|In reference to the University of Washington, the project will be conducted almost exclusively “off campus.” Our primary working facility will be the Academik Oparin, a research vessel provided by the Russian Academy of Sciences. The vessel (see below) will serve as a means of transportation to, around, and from the island, and as a source of all meals (prepared by a cook and support staff attached to the vessel), sleeping quarters, and as a floating research laboratory while at sea and when on-site. Large inflatables (“Zodiacs”), equipped with 40- and 90-horsepower outboard engines, will be used to transport equipment and scientists to and from the research vessel. Whenever possible, four-wheel drive Russian military vehicles will be used to move between distant collecting sites.

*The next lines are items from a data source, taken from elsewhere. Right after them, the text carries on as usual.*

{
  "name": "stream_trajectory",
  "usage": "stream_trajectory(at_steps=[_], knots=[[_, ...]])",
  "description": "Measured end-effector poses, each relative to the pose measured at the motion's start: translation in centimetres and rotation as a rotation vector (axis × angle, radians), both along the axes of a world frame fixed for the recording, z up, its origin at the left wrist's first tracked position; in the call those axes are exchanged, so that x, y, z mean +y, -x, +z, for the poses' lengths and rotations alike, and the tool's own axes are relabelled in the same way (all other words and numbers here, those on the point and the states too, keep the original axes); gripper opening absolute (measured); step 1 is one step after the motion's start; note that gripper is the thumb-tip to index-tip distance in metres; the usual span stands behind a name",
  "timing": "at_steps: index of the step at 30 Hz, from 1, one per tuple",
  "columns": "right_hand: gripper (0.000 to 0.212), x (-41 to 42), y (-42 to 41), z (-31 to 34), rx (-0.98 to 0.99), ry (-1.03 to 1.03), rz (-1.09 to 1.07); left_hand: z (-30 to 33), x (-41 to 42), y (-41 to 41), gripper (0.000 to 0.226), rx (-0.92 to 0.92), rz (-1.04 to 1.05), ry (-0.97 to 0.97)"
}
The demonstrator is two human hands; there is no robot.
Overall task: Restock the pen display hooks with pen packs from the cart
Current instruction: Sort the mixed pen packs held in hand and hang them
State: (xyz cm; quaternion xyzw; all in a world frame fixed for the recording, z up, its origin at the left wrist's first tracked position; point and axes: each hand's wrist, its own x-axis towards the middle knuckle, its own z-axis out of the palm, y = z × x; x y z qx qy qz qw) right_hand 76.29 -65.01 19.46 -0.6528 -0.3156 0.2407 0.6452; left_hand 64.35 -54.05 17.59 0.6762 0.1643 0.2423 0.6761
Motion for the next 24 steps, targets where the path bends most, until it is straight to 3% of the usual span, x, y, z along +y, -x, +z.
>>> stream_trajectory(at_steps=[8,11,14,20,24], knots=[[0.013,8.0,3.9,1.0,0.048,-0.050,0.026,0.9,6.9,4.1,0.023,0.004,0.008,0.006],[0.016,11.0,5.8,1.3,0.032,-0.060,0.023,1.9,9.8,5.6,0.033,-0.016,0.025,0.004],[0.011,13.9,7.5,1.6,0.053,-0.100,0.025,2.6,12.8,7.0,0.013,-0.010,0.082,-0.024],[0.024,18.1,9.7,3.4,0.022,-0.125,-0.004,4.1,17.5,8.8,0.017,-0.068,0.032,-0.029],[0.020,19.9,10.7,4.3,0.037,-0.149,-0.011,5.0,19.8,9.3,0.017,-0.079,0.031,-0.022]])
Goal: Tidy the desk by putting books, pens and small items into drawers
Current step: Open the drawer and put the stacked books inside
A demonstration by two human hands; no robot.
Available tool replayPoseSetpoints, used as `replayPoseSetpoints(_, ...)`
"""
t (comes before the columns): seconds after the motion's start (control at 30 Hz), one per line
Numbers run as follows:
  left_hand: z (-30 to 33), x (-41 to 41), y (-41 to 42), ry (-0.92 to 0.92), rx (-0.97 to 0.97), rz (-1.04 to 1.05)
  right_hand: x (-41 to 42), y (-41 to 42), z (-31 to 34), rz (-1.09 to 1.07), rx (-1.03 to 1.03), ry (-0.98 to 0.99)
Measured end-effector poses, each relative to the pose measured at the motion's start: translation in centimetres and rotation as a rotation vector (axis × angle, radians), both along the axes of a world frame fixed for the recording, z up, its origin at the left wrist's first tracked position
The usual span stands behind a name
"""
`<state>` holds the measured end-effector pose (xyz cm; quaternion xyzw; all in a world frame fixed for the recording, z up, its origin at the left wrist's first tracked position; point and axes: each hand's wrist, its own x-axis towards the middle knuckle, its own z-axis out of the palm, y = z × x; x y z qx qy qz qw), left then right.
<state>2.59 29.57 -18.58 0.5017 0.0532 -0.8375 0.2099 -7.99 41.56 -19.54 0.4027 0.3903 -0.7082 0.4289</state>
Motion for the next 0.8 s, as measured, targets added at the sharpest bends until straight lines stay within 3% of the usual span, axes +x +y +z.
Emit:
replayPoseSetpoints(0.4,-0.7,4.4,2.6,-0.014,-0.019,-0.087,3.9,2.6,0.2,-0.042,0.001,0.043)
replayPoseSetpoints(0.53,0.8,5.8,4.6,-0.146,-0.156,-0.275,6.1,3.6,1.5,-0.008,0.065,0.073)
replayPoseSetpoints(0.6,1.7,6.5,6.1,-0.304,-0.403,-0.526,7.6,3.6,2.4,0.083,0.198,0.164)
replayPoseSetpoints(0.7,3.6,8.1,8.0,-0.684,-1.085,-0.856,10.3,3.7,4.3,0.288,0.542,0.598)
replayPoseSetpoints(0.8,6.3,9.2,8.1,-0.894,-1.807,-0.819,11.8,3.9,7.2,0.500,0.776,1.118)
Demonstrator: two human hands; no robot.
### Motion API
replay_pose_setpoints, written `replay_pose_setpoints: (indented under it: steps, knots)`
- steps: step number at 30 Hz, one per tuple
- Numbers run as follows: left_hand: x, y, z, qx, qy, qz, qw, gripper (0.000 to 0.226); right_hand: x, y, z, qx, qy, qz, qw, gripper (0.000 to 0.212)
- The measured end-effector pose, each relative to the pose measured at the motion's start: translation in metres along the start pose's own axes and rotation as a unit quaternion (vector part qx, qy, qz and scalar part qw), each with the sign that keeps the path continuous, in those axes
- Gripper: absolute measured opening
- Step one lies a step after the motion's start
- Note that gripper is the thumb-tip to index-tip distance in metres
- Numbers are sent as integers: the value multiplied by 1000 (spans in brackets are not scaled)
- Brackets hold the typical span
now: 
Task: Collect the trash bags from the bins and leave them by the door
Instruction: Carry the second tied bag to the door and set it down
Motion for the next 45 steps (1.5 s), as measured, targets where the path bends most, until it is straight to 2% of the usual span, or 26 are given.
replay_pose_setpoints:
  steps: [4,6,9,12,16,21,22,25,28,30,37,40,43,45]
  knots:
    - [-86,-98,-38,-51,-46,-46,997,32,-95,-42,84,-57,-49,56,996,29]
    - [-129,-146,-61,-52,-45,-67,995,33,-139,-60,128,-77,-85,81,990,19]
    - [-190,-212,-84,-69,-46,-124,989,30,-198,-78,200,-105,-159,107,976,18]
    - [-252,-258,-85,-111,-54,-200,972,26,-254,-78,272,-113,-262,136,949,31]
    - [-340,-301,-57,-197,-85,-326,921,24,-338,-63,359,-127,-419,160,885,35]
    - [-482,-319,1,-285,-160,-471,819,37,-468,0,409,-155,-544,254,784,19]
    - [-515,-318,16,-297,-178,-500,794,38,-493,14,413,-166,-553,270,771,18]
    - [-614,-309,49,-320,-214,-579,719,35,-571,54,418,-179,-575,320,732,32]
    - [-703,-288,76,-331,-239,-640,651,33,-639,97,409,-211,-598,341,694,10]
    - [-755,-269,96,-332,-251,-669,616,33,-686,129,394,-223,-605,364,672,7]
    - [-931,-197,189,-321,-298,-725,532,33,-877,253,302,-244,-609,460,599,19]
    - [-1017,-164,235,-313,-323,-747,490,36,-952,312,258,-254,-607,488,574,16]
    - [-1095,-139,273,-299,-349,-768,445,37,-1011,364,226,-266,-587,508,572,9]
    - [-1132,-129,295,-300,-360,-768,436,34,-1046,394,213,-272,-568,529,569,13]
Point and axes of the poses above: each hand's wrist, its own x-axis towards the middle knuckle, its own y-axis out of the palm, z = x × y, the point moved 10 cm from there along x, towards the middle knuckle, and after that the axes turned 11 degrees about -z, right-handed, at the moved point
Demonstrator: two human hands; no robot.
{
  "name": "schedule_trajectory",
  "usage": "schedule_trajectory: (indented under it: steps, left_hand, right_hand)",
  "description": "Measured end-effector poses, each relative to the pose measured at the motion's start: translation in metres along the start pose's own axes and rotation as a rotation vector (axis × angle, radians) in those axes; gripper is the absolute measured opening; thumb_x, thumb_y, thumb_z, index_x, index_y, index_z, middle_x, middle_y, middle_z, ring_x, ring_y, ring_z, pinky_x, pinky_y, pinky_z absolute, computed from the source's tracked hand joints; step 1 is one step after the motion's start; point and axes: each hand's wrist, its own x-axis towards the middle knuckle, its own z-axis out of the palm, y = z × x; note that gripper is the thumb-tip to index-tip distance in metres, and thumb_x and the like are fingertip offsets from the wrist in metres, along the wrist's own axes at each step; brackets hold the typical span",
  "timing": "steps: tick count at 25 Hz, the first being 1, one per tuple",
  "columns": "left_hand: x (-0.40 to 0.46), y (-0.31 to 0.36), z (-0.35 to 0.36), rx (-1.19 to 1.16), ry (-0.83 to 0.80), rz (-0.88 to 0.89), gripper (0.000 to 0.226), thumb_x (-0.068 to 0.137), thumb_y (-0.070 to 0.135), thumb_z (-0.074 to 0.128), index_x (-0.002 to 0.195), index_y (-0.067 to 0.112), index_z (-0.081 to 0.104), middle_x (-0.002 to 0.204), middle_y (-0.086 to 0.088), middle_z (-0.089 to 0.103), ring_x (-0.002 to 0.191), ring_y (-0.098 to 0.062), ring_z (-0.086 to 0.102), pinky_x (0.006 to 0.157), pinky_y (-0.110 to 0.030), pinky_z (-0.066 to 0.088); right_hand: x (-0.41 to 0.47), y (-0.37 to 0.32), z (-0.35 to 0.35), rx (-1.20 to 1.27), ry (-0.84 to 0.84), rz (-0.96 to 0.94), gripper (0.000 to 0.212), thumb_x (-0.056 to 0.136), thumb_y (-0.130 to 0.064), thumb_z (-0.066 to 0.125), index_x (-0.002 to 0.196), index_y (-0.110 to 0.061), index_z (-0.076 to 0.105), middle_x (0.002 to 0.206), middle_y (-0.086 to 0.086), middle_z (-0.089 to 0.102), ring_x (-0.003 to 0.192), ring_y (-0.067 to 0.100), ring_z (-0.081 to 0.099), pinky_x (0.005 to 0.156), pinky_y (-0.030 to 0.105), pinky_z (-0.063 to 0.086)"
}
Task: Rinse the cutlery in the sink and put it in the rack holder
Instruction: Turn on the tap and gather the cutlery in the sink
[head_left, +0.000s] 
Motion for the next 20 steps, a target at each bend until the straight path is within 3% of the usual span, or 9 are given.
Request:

Just prior to each annual expedition, the Japanese and U.S. teams will converge on Korsakov (the largest sea port on Sakhalin, 42 km south of Yuzhno-Sakhalinsk), where they will join the research vessel carrying members of the Russian team. To the extent possible, sorting, identification, and curation of specimens will be completed, all locality data will be entered into the database, and specimens will be prepared and packaged for shipment to the appropriate institution aboard ship while at sea prior to the termination of each field season. At the termination of each annual expedition, the vessel will again make port at Korsakov, where collections will be unloaded and prepared for transportation to their final destinations.
The Russian Academy of Sciences is able to offer several research vessels for our use, but recommends a “4630 Class” of vessels built by Finnish shipyards, for example, the R/V Academik Oparin or R/V Academik M. A. Lavrentiev. At a length of 75.5 m and providing five laboratories and space for 36 scientists, this vessel might at first seem too large. However, our scientific team will consist of at least 34 people, including students and technicians; the ship itself requires a crew of at least 43. The next smaller class of vessels, for example the 68.8-m R/V Professor Bogorov (chartered for our 1994 Kuril Island field season and used again in 1995 and 1997), with only two laboratories and space for 28 scientists, is too small.